= Sylvie Benzoni =

French mathematician

Sylvie Benzoni-Gavage (born 1967) is a French mathematician known for her research in partial differential equations, fluid dynamics, traffic flow, shock waves, and phase transitions. In 2017 she was named as the director of the Institut Henri Poincaré.

==Education and career==
Benzoni was a student at the École normale supérieure de Saint-Cloud.
She completed her Ph.D. in 1991 at the Claude Bernard University Lyon 1; her dissertation, supervised by Denis Serre, was Analyse numerique des modeles hydrodynamiques d'ecoulements diphasiques instationnaires dans les reseaux de production petroliere.

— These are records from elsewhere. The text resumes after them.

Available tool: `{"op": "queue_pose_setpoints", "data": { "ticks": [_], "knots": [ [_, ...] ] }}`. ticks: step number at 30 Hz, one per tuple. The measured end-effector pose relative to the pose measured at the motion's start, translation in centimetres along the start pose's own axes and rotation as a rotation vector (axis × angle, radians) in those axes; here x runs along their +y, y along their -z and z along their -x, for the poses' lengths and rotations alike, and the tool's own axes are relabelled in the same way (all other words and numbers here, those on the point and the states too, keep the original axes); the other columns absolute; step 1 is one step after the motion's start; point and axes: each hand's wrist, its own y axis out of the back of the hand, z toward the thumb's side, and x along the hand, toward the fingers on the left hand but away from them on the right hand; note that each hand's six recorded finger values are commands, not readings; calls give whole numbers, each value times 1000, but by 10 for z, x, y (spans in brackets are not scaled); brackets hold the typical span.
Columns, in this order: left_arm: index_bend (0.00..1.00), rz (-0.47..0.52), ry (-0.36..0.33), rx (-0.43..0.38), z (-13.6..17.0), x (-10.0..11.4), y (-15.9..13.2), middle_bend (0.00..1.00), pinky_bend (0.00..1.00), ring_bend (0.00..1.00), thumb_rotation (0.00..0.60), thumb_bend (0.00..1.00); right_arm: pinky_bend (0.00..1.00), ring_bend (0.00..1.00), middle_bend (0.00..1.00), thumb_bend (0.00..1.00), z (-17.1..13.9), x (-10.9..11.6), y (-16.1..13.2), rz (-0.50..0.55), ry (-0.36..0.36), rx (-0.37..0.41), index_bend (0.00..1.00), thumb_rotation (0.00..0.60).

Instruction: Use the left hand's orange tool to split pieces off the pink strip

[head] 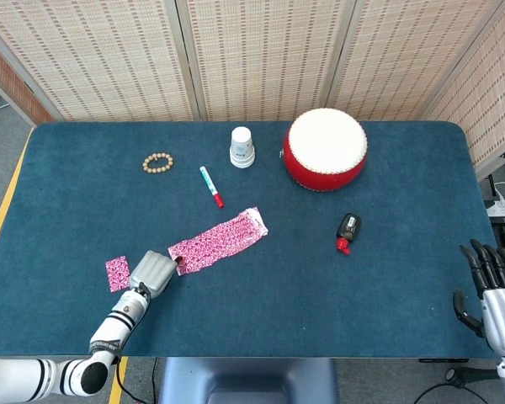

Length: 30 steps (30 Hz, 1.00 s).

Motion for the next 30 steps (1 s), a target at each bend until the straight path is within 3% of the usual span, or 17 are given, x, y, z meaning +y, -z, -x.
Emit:
{"op": "queue_pose_setpoints", "data": {
  "ticks": [16, 30],
  "knots": [
    [257, 19, -8, -9, -4, 4, -10, 635, 637, 692, 600, 770, 0, 0, 0, 508, 0, 0, 0, 0, -2, -1, 0, 600],
    [256, 15, 50, 37, -11, -10, 2, 635, 639, 692, 600, 769, 0, 0, 0, 508, 0, 0, 0, -1, -6, -1, 0, 600]
  ]
}}
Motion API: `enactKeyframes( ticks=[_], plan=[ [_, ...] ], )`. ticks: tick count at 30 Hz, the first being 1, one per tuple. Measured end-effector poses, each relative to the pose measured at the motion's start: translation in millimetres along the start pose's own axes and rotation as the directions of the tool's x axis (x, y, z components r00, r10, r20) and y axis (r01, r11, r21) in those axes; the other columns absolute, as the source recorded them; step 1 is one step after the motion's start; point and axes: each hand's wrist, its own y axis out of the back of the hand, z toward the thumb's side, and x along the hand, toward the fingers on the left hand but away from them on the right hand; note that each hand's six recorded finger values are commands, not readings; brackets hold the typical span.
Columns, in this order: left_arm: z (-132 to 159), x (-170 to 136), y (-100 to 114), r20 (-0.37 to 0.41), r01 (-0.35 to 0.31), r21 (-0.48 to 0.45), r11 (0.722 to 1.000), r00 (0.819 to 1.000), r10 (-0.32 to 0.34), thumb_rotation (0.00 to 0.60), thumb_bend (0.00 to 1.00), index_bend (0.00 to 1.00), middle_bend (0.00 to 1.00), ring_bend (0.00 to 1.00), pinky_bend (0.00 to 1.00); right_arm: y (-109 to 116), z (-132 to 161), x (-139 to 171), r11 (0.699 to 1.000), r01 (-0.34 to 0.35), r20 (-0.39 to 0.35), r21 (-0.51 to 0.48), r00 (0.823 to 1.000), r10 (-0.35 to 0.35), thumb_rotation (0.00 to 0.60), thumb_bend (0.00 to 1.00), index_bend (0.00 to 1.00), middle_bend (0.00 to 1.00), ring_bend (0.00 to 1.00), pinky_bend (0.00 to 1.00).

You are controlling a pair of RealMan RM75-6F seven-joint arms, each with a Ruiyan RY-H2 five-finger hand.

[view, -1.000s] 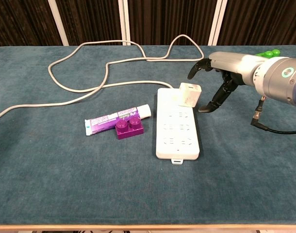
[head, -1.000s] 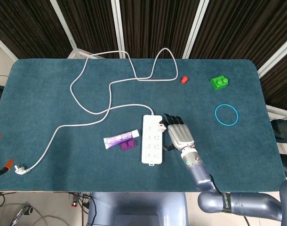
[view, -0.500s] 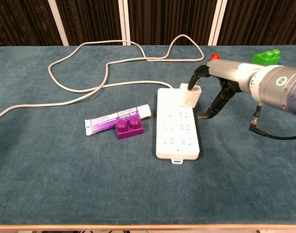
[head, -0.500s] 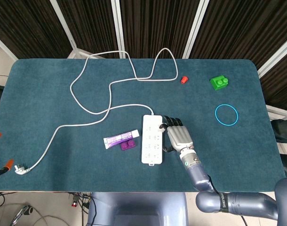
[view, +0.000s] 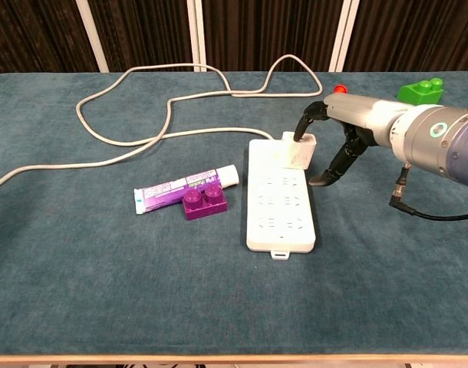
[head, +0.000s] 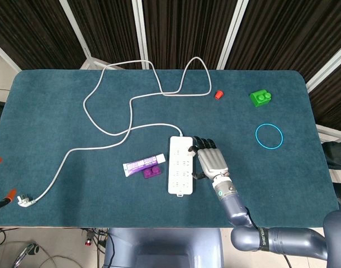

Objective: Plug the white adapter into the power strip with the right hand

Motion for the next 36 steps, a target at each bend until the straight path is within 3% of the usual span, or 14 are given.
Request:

She became a researcher at CNRS in 1992, and in 2003 became a professor at Claude Bernard University.
After five years as assistant director at the Camille Jordan Institute in Lyon, she became director there in 2016.

==Contributions==
With her advisor Denis Serre, Benzoni is the author of Multi-dimensional Hyperbolic Partial Differential Equations: First-Order Systems and Applications (Oxford University Press, 2007) and the editor of Hyperbolic Problems: Theory, Numerics, Applications (Springer, 2008).
She is the author of a French textbook on differential calculus and differential equations, Calcul différentiel et équations différentielles: Cours et exercices corrigés (Dunod, 2010; 2nd ed., 2014).

Benzoni is also active in communicating mathematics to the public, through her work with the European Mathematical Society, and is a supporter of open access publishing of research.